Wednesday, April 30, 2008

Trend Spotlight: How-Tos

Books on the shelves of both local and chain booksellers seem to be capitalizing on the shift in moods and energy that sunny spring days bring. Recently upon bookstore entry, I was immediately faced with barricade-like displays of guide books. Step-by-step advice on how to raise unselfish children in a self-absorbed world, run my presidential campaign, be a college student, retire, live up to my full potential, stop running from love, juice vegetables and fruit, remodel my home to create an eco-friendly abode and, of course, how to lose all unwelcome winter weight.


Spring is a great time for publishers to be releasing any guide/how-to or self-improvement books. And of course the Portland DIY mentality makes the audience all the more ready and interested in such books. In particular, books that spout advice for energy-saving, eco-, bio-, green living/projects have a ripe market.

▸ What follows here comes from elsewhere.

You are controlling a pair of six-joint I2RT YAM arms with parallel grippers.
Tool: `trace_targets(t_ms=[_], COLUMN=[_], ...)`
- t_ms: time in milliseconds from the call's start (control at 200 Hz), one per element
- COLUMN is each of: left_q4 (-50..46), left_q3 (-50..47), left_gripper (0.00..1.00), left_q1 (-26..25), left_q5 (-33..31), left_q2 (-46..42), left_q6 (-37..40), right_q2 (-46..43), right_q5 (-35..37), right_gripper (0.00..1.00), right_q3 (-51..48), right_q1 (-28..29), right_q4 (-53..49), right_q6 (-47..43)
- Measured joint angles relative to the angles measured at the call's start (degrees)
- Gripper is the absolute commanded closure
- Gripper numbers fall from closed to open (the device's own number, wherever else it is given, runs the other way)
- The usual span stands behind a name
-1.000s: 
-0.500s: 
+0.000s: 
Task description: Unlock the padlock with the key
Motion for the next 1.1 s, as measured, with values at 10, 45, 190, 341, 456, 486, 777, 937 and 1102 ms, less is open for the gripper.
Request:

Here are a few recently (and soon-to-be) released:

Bead Simple
by Portland writer/crafter Susan Beal
Taunton Press
March 2008

Collins Energy-Saving DIY
by Albert Jackson & David Day
HarperCollins UK
May 2008

Achieve Green: Staying Sane while Planning Your Green Wedding

by Tiffany Green

Tynans Independent Media

April 2008

A Million is Not Enough: How to Retire with the Money You’ll Need
by Michael K. Farr & Gary Brozek
Springboard Press
March 2008

Beyond the Big Talk: A Parent’s Guide to Raising Sexually Healthy Teens
by Debra W. Haffner & Jason Reitman
Newmarket Press
April 2008

How to See Yourself as You Really Are

by Dalai Lama & Bstan-Dzin-Rgya

Gale Group

May 2008

Book trend review by Adriel Gorsuch, Indigo Editing, LLC

Thursday, April 24, 2008

New Release Spotlight: Jackie Ormes

Jackie Ormes: The First African American Woman Cartoonist by Nancy Goldstein

As graphic novels continue to gain respect in the literary world, there is a corresponding renaissance of interest in cartoonists of the past. In the introduction for Jackie Ormes: The First African American Woman Cartoonist, author and doll collector Nancy Goldstein explains how she wrote this book almost by accident.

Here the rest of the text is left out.